Surgical Care Affiliates (SCAI) made its public debut on Wednesday, October 30th. Shares of the national provider of solutions to physicians, health systems and health care payers, to optimize surgical care ended their first day with gains of 12.9% at $27.10 per share.
I'll pass on this offering given the lack of earnings and high debt position.
The Public Offering
Surgical Care Affiliates providers solutions to physicians, health systems and healthcare payers to optimize surgical care. The company operates a network of 167 ambulatory surgery centers, 5 hospitals and one sleep center.
The company focuses on building relationships with leading participants in the healthcare system to acquire and develop facilities. Crucial in all of this is to align economic incentives while offering high-quality care at low costs. Surgical Care has partnerships with 42 health systems and some 2,000 physician partners.
Surgical Care Affiliates sold 9.8 million shares for $24 apiece, thereby raising $235 million in gross proceeds. Some 7.86 million shares were sold by the company which thereby raised $189 million. The remaining 1.92 million shares were being offered by selling shareholders.

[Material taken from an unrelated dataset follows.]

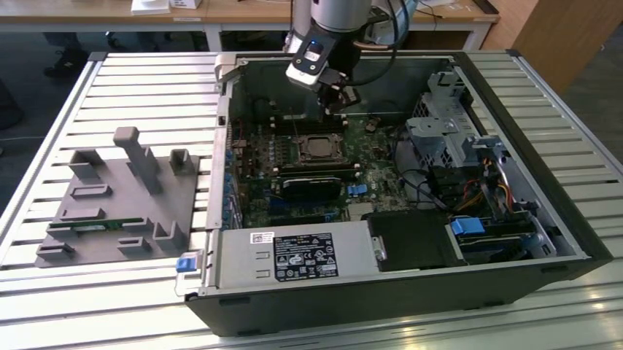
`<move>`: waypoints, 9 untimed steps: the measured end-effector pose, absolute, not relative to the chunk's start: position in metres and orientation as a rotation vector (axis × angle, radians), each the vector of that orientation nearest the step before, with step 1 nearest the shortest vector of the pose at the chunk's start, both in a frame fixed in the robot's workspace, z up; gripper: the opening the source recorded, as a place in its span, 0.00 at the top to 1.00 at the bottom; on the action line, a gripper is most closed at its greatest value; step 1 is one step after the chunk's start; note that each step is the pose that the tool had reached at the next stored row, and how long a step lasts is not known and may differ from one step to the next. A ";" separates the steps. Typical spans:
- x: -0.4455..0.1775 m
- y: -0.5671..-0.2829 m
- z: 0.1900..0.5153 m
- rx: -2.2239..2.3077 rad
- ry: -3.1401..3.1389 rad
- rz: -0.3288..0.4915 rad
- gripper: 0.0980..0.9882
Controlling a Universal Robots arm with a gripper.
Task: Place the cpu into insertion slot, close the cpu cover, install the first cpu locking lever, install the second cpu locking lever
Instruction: 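Install the first cpu locking lever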
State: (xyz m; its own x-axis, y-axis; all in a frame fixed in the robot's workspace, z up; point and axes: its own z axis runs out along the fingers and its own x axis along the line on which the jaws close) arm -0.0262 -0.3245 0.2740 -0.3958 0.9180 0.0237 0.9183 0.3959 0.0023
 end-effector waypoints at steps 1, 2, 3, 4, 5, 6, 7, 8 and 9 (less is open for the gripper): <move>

Initially, bankers and the firm set an initial price range of $21-$24 per share. Shares were eventually sold at the high end of the initial public price range.
Some 26% of the total shares were offered in the public offering. At Friday's closing price of $26.25 per share, the firm is valued at $1.00 billion.
The major banks that brought the company public were J.P. Morgan, Citigroup, Bank of America/Merrill Lynch, Barclays, Goldman Sachs and Morgan Stanley, among others.
Surgical Care Affiliates operates in the healthcare industry which is in the midst of a transition, focusing on cost containment and improved clinical outcomes.
Surgical Care Affiliates offers great solutions through low-cost delivery, a strategic approach to increase productivity and alignment of incentives.
The scale of the operations furthermore allows for benchmarking, best practices sharing and economies through the supply chain management. And once again, Surgical Care believe the partnership model aligns the interest of the partners within the model.
For the year of 2012, Surgical Care generated annual revenues of $750.1 million, up 4.3% on the year before. The company reported operating earnings of $149.1 million for the year. Interest expenses totaled $58.8 million as income attributable to non-controlling interests totaled $92.4 million, resulting in net losses of $20.0 million.
Revenues for the first half of 2013 came in at $370.6 million, up 5.1% on the year before. Net losses attributable to the company increased from $10.2 million to $11.2 million.
The company operates with $143.7 million in cash and equivalents. Total debt stand at $811.6 million, resulting in a net debt position of around $670 million.
Factoring in the gross proceeds of $190 million from the offering, and Surgical Care will operate with a net debt position of around $500 million. Note that proceeds will be used to repay $150 million in notes expiring in 2017, paying a coupon of 10.0% per annum. Such a move will save Surgical Care some $15 million per annum in pre-tax interest expenses.
With the equity in the business being valued around $1.00 billion, Surgical Care is valued at 1.3 times annual revenues and a non-meaningful earnings multiple based on 2012s earnings.
As noted above, the offering of Surgical Care has been quite a success. The company priced the offering at $24 per share, some 6.7% above the midpoint of the original preliminary offering range. Ever since shares have seen more upside, currently trading some 16.7% above the midpoint of the preliminary offering range.
Note that Surgical Care is a carve out from HealthSouth which has been acquired by private-equity firm TPG back in 2007. TPG stands to hold a 66.3% stake post-IPO, still resulting in tightly controlled company, possibly creating a conflict of interest.
Besides this, there are some other key risks as well. Surgical Care relies on third partners for its payments, while its total business model already relies on relationships with partners. Besides these risks, the valuation remains a key risk as well. Surgical Care is not reporting GAAP earnings, partially the result of higher leverage employed resulting in steep interest payments.
Even when adjusting for the lower leverage following the public offering, net income remains depressed, resulting in a too steep valuation multiple for me. This is especially true as the company does not aim to pay out dividends following the public offering.
I'll pass on this offering. The debt position is too high, combined with a too high valuation, especially on earnings multiples. I might reconsider if shares were to see a correction in the coming months, or if operating cash flows might have reduced the net debt position.